Oriented matroids and hyperplane transversals (Q1915393)

The following theorem is proved: A family \({\mathcal A}\) of compact connected sets in \(R^d\) has a hyperplane transversal if and only if for some \(k\), \(0\leq k<d\), there exists an acyclic oriented matroid of rank \(k+1\) such that every \(k+2\) sets have a \(k\)-dimensional transversal meeting consistently with this oriented matroid. Thus the existence of a hyperplane transversal (a subtle geometric property) has an entirely combinatorial characterization (in terms of abstract oriented matroids). The result is a strong generalization of Hadwiger's theorem about line transversals for disjoint convex sets in the plane, extending previous results for separated families of sets (Goodman and Pollack) and for realizable oriented matroids (Pollack and Wenger).

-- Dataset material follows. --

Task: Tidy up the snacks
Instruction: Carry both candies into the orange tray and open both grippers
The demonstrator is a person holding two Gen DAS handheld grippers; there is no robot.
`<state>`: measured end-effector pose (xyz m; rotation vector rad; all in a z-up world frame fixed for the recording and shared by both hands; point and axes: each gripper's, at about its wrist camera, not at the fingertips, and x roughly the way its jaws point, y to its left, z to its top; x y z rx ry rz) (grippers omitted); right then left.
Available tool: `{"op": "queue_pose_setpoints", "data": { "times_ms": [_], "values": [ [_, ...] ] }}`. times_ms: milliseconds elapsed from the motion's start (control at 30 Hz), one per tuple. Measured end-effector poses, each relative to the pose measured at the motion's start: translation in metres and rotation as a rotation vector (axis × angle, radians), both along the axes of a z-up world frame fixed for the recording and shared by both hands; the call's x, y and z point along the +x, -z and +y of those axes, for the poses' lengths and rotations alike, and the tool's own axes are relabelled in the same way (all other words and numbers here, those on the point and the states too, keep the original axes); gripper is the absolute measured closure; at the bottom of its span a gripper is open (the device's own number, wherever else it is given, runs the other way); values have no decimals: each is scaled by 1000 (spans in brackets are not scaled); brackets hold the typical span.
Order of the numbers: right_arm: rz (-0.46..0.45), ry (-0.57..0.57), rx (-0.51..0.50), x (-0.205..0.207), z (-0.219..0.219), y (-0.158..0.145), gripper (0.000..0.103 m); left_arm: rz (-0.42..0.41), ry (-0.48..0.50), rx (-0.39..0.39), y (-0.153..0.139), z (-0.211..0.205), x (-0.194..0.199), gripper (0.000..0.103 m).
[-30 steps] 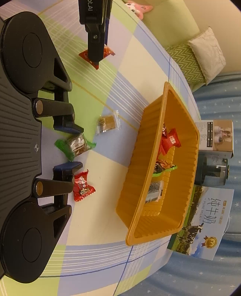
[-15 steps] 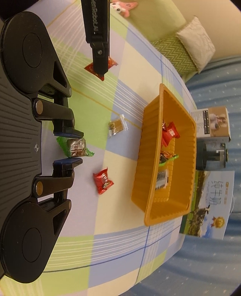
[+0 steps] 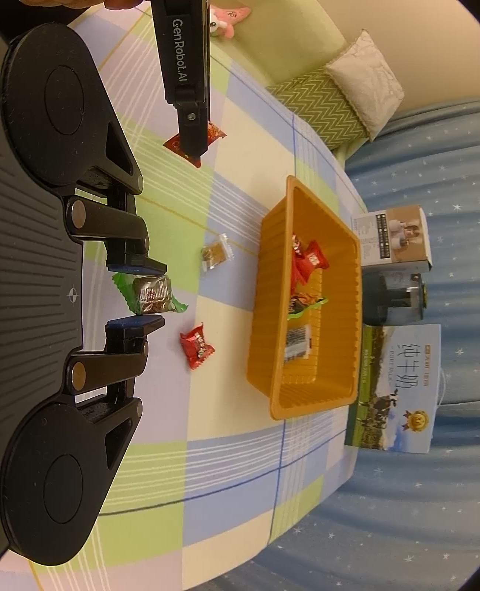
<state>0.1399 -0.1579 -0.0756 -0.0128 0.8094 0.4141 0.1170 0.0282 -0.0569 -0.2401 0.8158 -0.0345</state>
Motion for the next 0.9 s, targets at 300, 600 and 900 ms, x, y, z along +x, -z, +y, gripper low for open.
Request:
{"op": "queue_pose_setpoints", "data": {
  "times_ms": [300, 600, 900],
  "values": [
    [-8, 13, 8, 1, -4, -13, 80, -15, 19, 6, -12, -3, 2, 83],
    [-28, 35, -15, 34, -7, -36, 80, -42, 60, 8, -29, -4, 31, 83],
    [-65, 24, -17, 70, -4, -55, 80, -75, 92, 20, -46, -5, 68, 83]
  ]
}}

The method of proof is interesting: it establishes and uses two Borsuk-Ulam type theorems for mappings resp. non-surjective mappings into the nerve complex of an acyclic oriented matroid. (This nerve complex coincides with the complex of acyclic sets, which by \textit{P. H. Edelman} [J. Comb. Theory, Ser. B 36, 26-31 (1984; Zbl 0542.05023)] has the homotopy type of a sphere).